◆ What is being asked
The data below is to be written out exactly, with no pictures.

◆ Data excerpt
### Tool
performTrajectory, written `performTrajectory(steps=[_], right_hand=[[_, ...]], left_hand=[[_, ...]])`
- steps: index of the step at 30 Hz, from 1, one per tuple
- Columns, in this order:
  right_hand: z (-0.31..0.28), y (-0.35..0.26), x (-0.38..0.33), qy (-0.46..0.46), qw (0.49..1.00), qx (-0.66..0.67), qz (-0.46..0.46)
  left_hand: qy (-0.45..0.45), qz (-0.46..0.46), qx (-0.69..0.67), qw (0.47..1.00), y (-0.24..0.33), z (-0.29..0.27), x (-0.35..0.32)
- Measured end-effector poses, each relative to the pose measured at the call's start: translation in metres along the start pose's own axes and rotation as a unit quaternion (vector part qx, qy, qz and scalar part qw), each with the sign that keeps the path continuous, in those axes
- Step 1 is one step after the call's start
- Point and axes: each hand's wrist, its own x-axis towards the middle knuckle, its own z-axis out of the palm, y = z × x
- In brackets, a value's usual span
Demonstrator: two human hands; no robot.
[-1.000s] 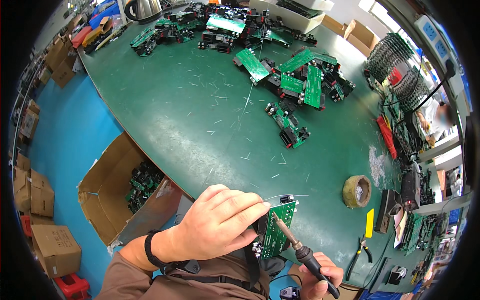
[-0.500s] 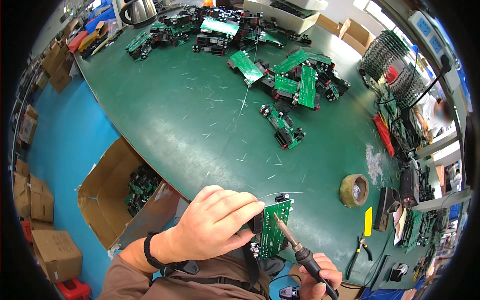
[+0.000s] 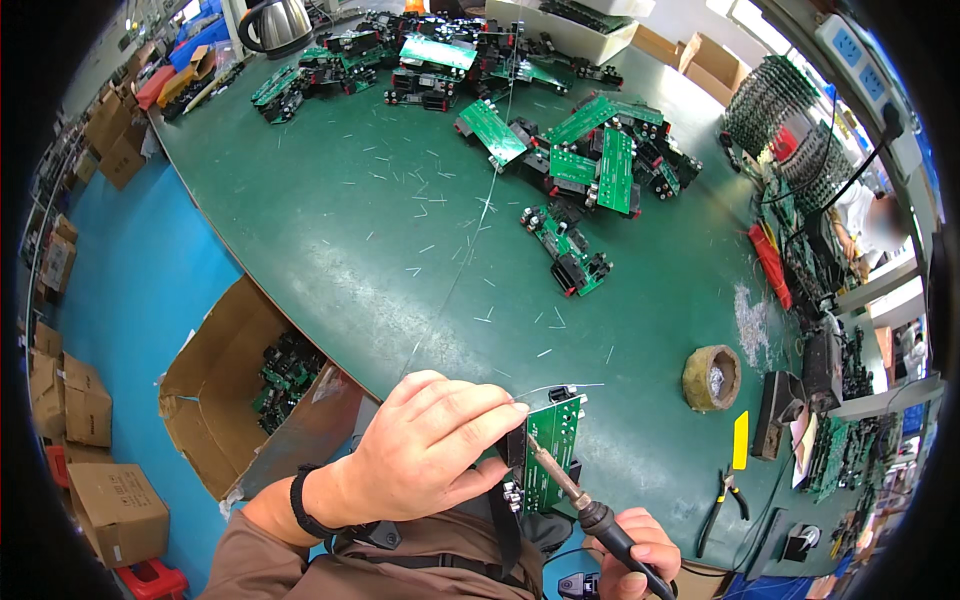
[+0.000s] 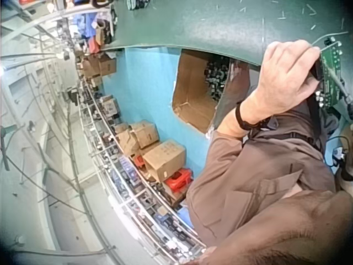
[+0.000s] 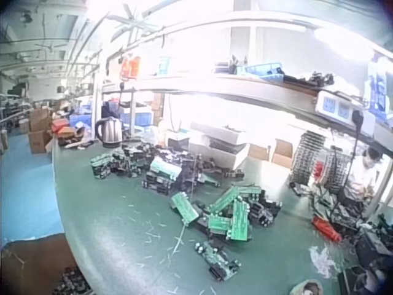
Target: The recorder is soldering electrical components onto printed circuit boards at a workstation.
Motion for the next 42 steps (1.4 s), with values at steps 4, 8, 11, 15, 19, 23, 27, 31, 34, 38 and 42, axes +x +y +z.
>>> performTrajectory(steps=[4,8,11,15,19,23,27,31,34,38,42], right_hand=[[0.001,0.000,0.003,0.000,1.000,-0.004,0.003],[0.000,-0.001,0.003,-0.005,1.000,-0.009,0.005],[0.000,-0.001,0.002,-0.007,1.000,-0.008,0.008],[-0.002,-0.002,-0.001,-0.009,1.000,0.005,0.008],[-0.003,-0.002,-0.007,0.027,0.999,-0.022,0.008],[-0.006,0.003,-0.009,0.053,0.998,-0.016,0.033],[-0.001,0.017,-0.025,0.131,0.986,-0.094,0.044],[-0.003,0.023,-0.030,0.140,0.982,-0.100,0.084],[-0.003,0.029,-0.028,0.135,0.982,-0.100,0.089],[-0.005,0.036,-0.029,0.115,0.985,-0.087,0.097],[-0.005,0.039,-0.026,0.100,0.986,-0.078,0.108]], left_hand=[[0.006,0.004,0.007,1.000,0.000,0.001,0.000],[0.007,0.007,0.011,1.000,0.001,0.002,0.000],[0.009,0.008,0.013,1.000,0.002,0.001,-0.001],[0.004,0.000,0.010,1.000,0.001,-0.001,-0.002],[0.000,-0.006,0.006,1.000,-0.005,0.001,-0.004],[0.001,-0.034,-0.007,0.999,-0.017,0.003,-0.005],[-0.009,-0.064,-0.020,0.998,-0.028,0.013,-0.008],[-0.032,-0.102,-0.006,0.994,-0.041,0.026,-0.012],[-0.052,-0.127,-0.010,0.991,-0.047,0.032,-0.014],[-0.068,-0.123,0.004,0.990,-0.055,0.035,-0.014],[-0.075,-0.127,0.002,0.989,-0.055,0.035,-0.014]])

◆ Expected answer
### Tool
performTrajectory, written `performTrajectory(steps=[_], right_hand=[[_, ...]], left_hand=[[_, ...]])`
- steps: index of the step at 30 Hz, from 1, one per tuple
- Columns, in this order:
  right_hand: z (-0.31..0.28), y (-0.35..0.26), x (-0.38..0.33), qy (-0.46..0.46), qw (0.49..1.00), qx (-0.66..0.67), qz (-0.46..0.46)
  left_hand: qy (-0.45..0.45), qz (-0.46..0.46), qx (-0.69..0.67), qw (0.47..1.00), y (-0.24..0.33), z (-0.29..0.27), x (-0.35..0.32)
- Measured end-effector poses, each relative to the pose measured at the call's start: translation in metres along the start pose's own axes and rotation as a unit quaternion (vector part qx, qy, qz and scalar part qw), each with the sign that keeps the path continuous, in those axes
- Step 1 is one step after the call's start
- Point and axes: each hand's wrist, its own x-axis towards the middle knuckle, its own z-axis out of the palm, y = z × x
- In brackets, a value's usual span
Demonstrator: two human hands; no robot.
[-1.000s] 
[-0.500s] 
[+0.000s] 
[+0.000s] 
[+0.000s] 
Target: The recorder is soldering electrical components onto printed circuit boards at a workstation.
Motion for the next 42 steps (1.4 s), with values at steps 4, 8, 11, 15, 19, 23, 27, 31, 34, 38 and 42, axes +x +y +z.
>>> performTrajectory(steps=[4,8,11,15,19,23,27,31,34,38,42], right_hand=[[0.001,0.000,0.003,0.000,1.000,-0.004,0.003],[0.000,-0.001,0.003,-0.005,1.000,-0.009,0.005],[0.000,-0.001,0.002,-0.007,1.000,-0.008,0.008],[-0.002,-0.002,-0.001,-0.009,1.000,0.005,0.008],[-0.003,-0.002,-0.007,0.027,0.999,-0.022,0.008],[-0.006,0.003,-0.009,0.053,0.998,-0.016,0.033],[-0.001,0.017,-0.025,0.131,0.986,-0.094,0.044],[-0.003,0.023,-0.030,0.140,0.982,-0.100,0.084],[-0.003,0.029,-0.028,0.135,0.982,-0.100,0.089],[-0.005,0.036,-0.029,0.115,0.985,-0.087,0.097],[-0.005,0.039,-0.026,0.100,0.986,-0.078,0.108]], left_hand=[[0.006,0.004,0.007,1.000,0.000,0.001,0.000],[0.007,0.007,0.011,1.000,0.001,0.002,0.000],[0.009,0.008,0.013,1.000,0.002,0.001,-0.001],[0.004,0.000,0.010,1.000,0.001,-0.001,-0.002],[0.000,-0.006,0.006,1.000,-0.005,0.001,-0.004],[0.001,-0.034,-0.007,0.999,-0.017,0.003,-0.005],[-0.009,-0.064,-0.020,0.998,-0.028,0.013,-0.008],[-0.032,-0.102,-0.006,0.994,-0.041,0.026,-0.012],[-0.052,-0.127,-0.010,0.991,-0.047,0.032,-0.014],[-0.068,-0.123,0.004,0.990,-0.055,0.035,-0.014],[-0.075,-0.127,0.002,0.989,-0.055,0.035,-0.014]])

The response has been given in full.